Work request: From the first line to the last, repeat the data exactly and drop the pictures.

Saved entries:

*** Block opens ***

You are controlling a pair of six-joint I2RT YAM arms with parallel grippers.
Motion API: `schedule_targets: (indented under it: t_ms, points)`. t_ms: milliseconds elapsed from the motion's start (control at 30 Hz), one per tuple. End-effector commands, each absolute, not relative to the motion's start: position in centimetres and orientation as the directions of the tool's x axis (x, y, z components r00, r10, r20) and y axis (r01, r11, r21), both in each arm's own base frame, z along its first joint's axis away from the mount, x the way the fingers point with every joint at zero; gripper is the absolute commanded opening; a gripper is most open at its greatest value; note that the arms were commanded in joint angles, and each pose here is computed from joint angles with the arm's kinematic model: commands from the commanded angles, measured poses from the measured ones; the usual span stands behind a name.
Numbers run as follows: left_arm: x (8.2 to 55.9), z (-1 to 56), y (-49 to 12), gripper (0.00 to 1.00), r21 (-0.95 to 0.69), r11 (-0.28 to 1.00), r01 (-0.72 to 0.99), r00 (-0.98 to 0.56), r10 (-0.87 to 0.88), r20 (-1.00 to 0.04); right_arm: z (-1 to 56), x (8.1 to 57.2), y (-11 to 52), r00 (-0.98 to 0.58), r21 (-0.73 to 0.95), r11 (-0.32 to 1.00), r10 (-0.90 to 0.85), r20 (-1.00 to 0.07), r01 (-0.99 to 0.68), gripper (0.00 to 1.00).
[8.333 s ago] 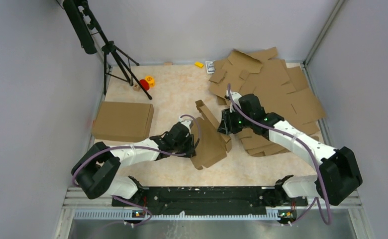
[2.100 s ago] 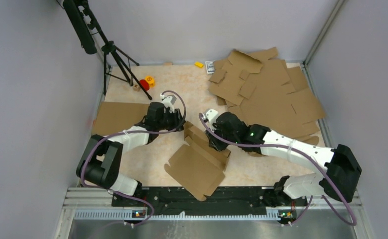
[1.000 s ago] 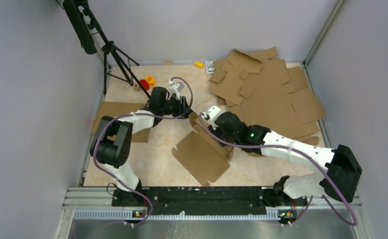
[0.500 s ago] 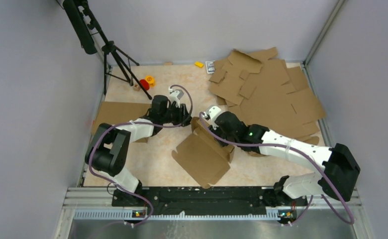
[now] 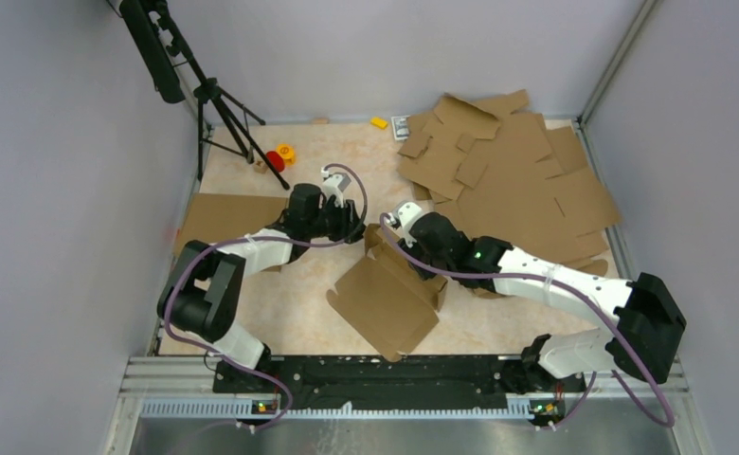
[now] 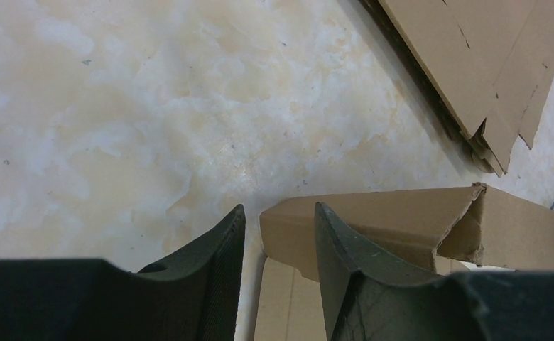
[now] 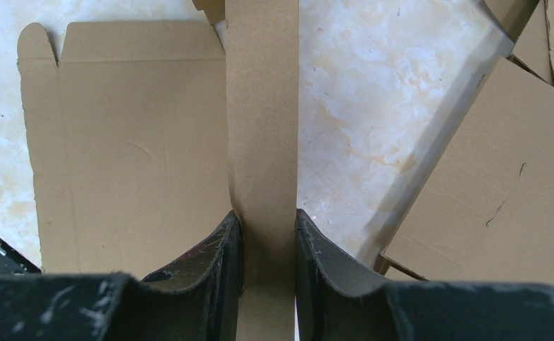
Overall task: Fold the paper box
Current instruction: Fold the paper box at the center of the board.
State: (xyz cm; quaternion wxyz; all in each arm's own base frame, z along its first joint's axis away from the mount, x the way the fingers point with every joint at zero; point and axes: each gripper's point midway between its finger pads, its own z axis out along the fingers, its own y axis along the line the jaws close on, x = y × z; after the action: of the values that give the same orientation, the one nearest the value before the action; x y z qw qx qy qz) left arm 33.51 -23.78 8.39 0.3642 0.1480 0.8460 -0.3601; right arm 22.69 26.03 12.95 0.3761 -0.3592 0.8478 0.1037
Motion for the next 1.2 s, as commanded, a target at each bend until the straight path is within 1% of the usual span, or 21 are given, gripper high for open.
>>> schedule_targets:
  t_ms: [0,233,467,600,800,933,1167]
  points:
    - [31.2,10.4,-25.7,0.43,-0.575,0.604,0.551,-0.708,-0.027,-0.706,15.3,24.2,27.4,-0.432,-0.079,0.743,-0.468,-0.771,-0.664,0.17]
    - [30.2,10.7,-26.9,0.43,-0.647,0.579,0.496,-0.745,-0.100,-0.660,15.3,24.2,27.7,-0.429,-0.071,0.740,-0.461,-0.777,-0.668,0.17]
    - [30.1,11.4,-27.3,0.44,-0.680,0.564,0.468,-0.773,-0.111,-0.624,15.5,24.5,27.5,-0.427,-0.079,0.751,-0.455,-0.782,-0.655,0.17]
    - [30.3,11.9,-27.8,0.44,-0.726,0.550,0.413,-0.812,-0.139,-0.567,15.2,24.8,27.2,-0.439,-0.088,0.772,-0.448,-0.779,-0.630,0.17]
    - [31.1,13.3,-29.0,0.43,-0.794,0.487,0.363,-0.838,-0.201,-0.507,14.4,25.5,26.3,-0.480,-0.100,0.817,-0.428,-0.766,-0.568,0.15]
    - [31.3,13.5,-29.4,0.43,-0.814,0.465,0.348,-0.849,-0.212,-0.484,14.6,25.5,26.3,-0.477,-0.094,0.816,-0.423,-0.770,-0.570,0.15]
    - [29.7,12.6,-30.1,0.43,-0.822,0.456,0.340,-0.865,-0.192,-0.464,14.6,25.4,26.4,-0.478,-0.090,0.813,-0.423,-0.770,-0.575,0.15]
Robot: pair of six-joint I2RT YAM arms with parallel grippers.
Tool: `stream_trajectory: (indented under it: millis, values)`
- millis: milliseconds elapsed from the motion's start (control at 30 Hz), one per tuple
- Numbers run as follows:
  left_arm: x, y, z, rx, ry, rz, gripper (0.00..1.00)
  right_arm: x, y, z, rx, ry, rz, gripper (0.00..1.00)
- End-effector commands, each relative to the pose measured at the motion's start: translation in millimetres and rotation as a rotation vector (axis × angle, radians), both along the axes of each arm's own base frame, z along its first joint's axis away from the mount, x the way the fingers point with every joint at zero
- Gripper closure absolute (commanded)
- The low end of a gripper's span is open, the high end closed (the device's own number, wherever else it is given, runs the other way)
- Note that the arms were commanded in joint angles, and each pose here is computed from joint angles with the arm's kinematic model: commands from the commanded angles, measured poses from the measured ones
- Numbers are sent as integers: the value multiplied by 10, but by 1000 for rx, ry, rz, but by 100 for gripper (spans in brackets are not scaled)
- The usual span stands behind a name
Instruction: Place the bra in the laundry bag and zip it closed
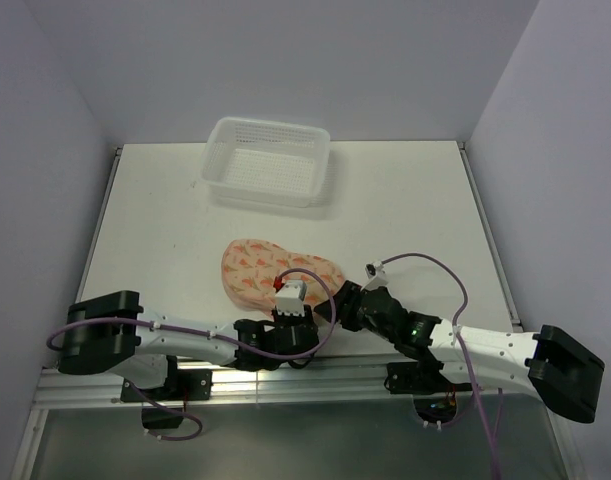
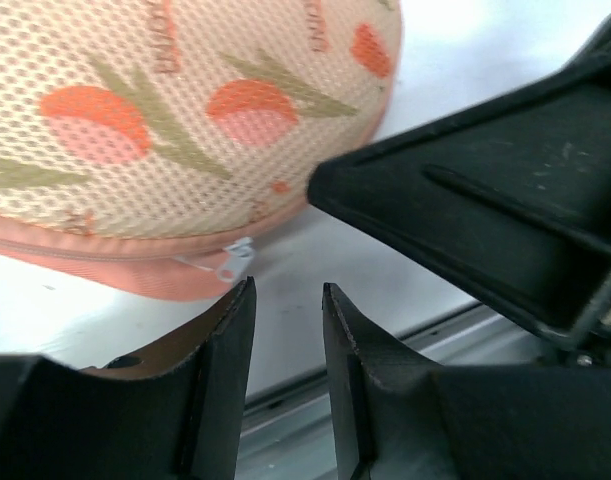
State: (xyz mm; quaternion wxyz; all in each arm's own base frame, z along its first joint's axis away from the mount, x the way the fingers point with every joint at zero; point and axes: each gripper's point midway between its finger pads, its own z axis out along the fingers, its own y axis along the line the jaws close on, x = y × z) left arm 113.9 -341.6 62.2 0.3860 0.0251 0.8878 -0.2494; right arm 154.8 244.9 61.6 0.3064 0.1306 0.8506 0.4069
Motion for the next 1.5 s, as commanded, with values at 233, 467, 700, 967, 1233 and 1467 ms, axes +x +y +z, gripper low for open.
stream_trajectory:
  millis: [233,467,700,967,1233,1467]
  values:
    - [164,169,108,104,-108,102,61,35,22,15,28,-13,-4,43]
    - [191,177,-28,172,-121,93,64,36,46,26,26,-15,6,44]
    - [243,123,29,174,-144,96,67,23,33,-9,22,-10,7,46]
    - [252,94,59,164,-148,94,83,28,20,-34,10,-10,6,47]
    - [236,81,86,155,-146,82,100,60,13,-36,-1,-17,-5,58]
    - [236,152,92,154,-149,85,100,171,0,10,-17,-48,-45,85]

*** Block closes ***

Exercise output:
You are controlling a pair of six-joint I2RT YAM arms with parallel grippers.
Motion API: `schedule_targets: (indented under it: t_ms, points)`. t_ms: milliseconds elapsed from the motion's start (control at 30 Hz), one per tuple. End-effector commands, each absolute, not relative to the motion's start: position in centimetres and orientation as the directions of the tool's x axis (x, y, z components r00, r10, r20) and y axis (r01, r11, r21), both in each arm's own base frame, z along its first joint's axis away from the mount, x the way the fingers point with every joint at zero; gripper is the absolute commanded opening; a gripper is most open at its greatest value; note that the arms were commanded in joint angles, and each pose here is computed from joint angles with the arm's kinematic model: commands from the commanded angles, measured poses from the measured ones; the usual span stands behind a name.
Numbers run as follows: left_arm: x (8.2 to 55.9), z (-1 to 56), y (-49 to 12), gripper (0.00 to 1.00), r21 (-0.95 to 0.69), r11 (-0.28 to 1.00), r01 (-0.72 to 0.99), r00 (-0.98 to 0.56), r10 (-0.87 to 0.88), r20 (-1.00 to 0.04); right_arm: z (-1 to 56), x (8.1 to 57.2), y (-11 to 52), r00 (-0.98 to 0.58), r21 (-0.73 to 0.95), r11 (-0.32 to 1.00), r10 (-0.90 to 0.85), r20 (-1.00 to 0.07), r01 (-0.99 to 0.68), gripper (0.00 to 1.00).
[8.333 s ago] 
[2.100 s ago] 
[1.000 s ago] 
[0.500 s ago] 
[now] 
[now] 
[now] 
Overall task: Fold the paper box
Current instruction: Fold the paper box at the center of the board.
State: (xyz cm; quaternion wxyz; all in each arm's own base frame, z along its first joint's axis away from the mount, x the way the fingers point with every joint at zero; point and axes: each gripper's point midway between its finger pads, its own z axis out along the fingers, its own y axis along the line the jaws close on, x = y × z; after the action: of the values that give the same orientation, the one nearest the value before the action; x y z qw qx qy qz) left arm 33.51 -23.78 8.39 0.3642 0.1480 0.8460 -0.3601; right arm 22.69 26.03 12.95 0.3761 -0.3592 0.8478 0.1037
Motion for the next 1.2 s, as commanded, a target at each bend until the straight path is within 1% of the usual span, or 21 are given, gripper high for open.
>>> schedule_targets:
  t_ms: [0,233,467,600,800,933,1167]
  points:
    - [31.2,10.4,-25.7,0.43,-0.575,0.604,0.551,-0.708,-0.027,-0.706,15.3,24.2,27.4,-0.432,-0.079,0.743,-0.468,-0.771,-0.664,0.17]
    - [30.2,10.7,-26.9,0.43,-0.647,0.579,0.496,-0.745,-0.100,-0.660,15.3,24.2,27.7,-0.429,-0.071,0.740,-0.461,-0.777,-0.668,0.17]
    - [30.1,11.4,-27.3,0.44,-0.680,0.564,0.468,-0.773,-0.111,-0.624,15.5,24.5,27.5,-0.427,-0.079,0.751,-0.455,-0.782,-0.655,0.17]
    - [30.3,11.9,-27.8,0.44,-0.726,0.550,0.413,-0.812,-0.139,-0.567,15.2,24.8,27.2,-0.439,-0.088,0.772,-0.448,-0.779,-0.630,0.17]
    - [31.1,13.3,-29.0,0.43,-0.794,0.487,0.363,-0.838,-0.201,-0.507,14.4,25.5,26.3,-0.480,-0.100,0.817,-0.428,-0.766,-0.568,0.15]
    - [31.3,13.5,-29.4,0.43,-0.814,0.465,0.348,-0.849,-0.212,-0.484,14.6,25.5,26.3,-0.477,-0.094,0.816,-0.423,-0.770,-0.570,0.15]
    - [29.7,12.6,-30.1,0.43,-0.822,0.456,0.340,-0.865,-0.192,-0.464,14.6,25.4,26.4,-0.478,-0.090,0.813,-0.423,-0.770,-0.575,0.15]
Robot: pair of six-joint I2RT YAM arms with parallel grippers.
Tool: `stream_trajectory: (indented under it: millis, values)`
- millis: milliseconds elapsed from the motion's start (control at 30 Hz), one per tuple
- Numbers run as follows:
  left_arm: x, y, z, rx, ry, rz, gripper (0.00..1.00)
  right_arm: x, y, z, rx, ry, rz, gripper (0.00..1.00)
- End-effector commands, each relative to the pose measured at the motion's start: translation in millimetres and rotation as a rotation vector (axis × angle, radians), both along the axes of each arm's own base frame, z along its first joint's axis away from the mount, x the way the fingers point with every joint at zero
- Gripper closure absolute (commanded)
- The low end of a gripper's span is open, the high end closed (the device's own number, wherever else it is given, runs the other way)
- Note that the arms were commanded in joint angles, and each pose here is computed from joint angles with the arm's kinematic model: commands from the commanded angles, measured poses from the measured ones
- Numbers are sent as integers: the value multiplied by 10, but by 1000 for rx, ry, rz, but by 100 for gripper (spans in brackets are not scaled)
- The usual span stands behind a name
Instruction: Place the bra in the laundry bag and zip it closed
State: (xyz mm; quaternion wxyz; all in each arm's own base frame, z along its first joint's axis away from the mount, x the way the fingers point with every joint at zero; point and axes: each gripper's point midway between its finger pads, its own z axis out along the fingers, its own y axis along the line the jaws close on, x = y × z) left arm 113.9 -341.6 62.2 0.3860 0.0251 0.8878 -0.2494; right arm 154.8 244.9 61.6 0.3064 0.1306 0.8506 0.4069
Motion for the next 1.5 s, as commanded, with values at 233, 467, 700, 967, 1233 and 1467 ms, axes +x +y +z, gripper low for open.
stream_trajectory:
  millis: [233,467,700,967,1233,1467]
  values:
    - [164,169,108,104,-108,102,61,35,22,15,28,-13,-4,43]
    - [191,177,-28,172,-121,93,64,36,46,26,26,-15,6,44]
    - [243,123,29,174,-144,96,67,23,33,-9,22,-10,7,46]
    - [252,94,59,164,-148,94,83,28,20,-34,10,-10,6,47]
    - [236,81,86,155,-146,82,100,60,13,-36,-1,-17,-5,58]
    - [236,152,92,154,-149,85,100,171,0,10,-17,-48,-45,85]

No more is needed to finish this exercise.